◆ Exercise goal
Verbatim, and with nothing else, reproduce the data below from its first line through the line containing "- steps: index".

◆ Exercise data
%%
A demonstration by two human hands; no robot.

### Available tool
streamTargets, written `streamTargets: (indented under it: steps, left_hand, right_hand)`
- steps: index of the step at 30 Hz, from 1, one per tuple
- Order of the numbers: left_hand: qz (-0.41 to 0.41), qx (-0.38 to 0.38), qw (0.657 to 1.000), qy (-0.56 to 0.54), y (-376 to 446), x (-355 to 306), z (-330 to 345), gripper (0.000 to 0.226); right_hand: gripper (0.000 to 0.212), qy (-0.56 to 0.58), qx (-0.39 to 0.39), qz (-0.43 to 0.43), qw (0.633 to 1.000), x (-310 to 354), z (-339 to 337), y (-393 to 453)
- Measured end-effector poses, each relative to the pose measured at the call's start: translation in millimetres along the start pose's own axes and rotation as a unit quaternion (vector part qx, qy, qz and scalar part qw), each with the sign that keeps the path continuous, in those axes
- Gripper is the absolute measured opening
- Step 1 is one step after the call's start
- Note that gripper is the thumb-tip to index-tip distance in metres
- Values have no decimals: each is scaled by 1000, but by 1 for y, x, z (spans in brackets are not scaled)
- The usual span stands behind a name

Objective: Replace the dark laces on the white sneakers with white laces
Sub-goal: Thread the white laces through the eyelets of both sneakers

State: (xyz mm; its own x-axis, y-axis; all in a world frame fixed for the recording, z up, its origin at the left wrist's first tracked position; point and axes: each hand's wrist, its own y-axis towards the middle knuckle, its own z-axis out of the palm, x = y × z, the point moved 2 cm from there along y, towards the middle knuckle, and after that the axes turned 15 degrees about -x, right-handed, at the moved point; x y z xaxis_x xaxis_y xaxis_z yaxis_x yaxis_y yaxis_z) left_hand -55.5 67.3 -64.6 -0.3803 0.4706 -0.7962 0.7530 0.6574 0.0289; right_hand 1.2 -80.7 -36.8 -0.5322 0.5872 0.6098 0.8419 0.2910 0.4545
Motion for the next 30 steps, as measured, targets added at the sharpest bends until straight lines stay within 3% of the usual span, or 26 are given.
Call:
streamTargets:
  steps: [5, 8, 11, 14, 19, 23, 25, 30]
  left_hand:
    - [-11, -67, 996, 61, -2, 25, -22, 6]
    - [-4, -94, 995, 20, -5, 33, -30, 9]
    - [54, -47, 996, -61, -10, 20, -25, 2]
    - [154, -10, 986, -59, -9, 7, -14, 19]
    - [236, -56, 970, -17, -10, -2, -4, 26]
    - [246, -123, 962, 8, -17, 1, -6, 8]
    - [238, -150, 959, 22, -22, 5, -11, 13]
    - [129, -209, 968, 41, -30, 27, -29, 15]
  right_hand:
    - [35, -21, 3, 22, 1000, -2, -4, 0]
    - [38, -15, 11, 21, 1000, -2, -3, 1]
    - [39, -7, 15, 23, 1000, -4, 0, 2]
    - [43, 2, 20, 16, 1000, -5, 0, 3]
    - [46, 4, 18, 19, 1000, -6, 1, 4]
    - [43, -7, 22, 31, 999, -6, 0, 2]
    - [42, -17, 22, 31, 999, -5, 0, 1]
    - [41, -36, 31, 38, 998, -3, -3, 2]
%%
◆ Written answer
A demonstration by two human hands; no robot.

### Available tool
streamTargets, written `streamTargets: (indented under it: steps, left_hand, right_hand)`
- steps: index of the step at 30 Hz, from 1, one per tuple

The required output is complete.